As solutions, automatic loaders and unloaders may be useful for the poultry industry (although this topic is under debate due to high level of noise from those machines). Personnel training for humane catching by closing the wings, instead of grabbing birds by legs, is under review. It is thought that reduction of bruises, pain and fear (of humans or machinery) can have a positive effect on meat quality and welfare. Following transportation and unloading, animals should be given an extensive rest period before stunning (referred to as lairage) to allow animals to recover homeostasis, especially regarding lactic acid removal from tissues and glycogen reserves reestablishment. Stunning methods can play a large role in meat quality. Current research suggests that a two phase gas chamber may be best for minimizing stress. During summer time or in hot countries, the truck design should be taken into consideration, and passive ventilation and water shower before leaving the farm can have a positive effect and reduce the occurrence of PSE by up to 66.3%, which can be done by costless modifications.

===Abattoir chilling conditions===
Quickly chilling pork and poultry meat, in order to bring the muscle temperature down to an acceptable level, will reduce myofibril glycolysis and stop muscle metabolism. Slower chilling results in a lower pH, lighter colored meat, and greater yield losses after cooking.

The DFD meat, however, occurs if the chilling is too fast, as it reduces glycolysis to the opposite extreme. Its frequency is increased due to extremely stressful conditions during transport, resulting in glycogen depletion, and insufficient rest in lairage that would help build up reserves, i.e., DFD it is the result of a series of poor decisions in slaughterhouse management in regards to excessive number of animals transported, abattoir lines free and unused capacity, or lack of communication between the slaughterhouse and farmers (accidents, road blocks, mistiming) in order to prevent issues.

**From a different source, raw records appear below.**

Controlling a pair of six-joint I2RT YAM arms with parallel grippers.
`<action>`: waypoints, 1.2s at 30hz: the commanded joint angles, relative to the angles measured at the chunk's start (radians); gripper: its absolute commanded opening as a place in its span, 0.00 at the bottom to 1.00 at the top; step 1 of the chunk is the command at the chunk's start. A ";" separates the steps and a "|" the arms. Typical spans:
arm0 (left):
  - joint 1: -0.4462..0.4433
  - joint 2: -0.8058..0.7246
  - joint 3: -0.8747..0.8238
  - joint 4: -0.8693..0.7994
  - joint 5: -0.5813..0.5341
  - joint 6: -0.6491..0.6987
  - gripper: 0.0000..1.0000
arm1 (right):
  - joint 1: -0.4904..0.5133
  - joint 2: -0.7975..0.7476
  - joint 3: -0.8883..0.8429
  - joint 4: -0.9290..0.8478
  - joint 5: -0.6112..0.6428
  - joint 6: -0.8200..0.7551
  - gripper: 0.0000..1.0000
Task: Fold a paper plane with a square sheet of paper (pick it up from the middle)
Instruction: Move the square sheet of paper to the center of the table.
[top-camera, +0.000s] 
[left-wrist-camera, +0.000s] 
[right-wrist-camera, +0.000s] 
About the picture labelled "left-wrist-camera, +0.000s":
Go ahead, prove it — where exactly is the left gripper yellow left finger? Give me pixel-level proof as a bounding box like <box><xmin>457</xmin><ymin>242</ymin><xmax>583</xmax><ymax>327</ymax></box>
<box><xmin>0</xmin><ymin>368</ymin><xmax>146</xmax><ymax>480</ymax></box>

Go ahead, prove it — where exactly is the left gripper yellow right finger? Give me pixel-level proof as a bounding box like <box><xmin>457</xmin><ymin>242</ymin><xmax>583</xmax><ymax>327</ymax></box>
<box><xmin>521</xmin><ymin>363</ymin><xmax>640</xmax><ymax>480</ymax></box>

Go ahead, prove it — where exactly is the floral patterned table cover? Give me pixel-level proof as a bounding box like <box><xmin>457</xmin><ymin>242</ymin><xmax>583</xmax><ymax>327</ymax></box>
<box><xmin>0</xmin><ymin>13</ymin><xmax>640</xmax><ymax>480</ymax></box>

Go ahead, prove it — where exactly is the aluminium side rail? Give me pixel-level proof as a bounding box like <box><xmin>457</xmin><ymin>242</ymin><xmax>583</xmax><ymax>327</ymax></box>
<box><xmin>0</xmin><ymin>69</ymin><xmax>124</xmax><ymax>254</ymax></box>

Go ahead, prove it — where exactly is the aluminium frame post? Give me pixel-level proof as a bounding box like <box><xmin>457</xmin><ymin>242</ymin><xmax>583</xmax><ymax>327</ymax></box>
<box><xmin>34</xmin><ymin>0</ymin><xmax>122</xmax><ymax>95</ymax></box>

This relationship between PSE and DFD illustrates the importance of good pre-slaughter practices and careful tailoring of the chilling timing.

==Economics==
Meat quality issues cost the pork industry $200 million annually in the US. Of this total, the incidence of PSE meat accounts for a decline in profits by approximately $0.90 per pig.

In 2005, the incidence of PSE meat on the market in the United States was found to be 3.4%, significantly less than during a similar survey three years earlier. However, the range of PSE incidence ranges from 0.1% to 10% throughout the industry.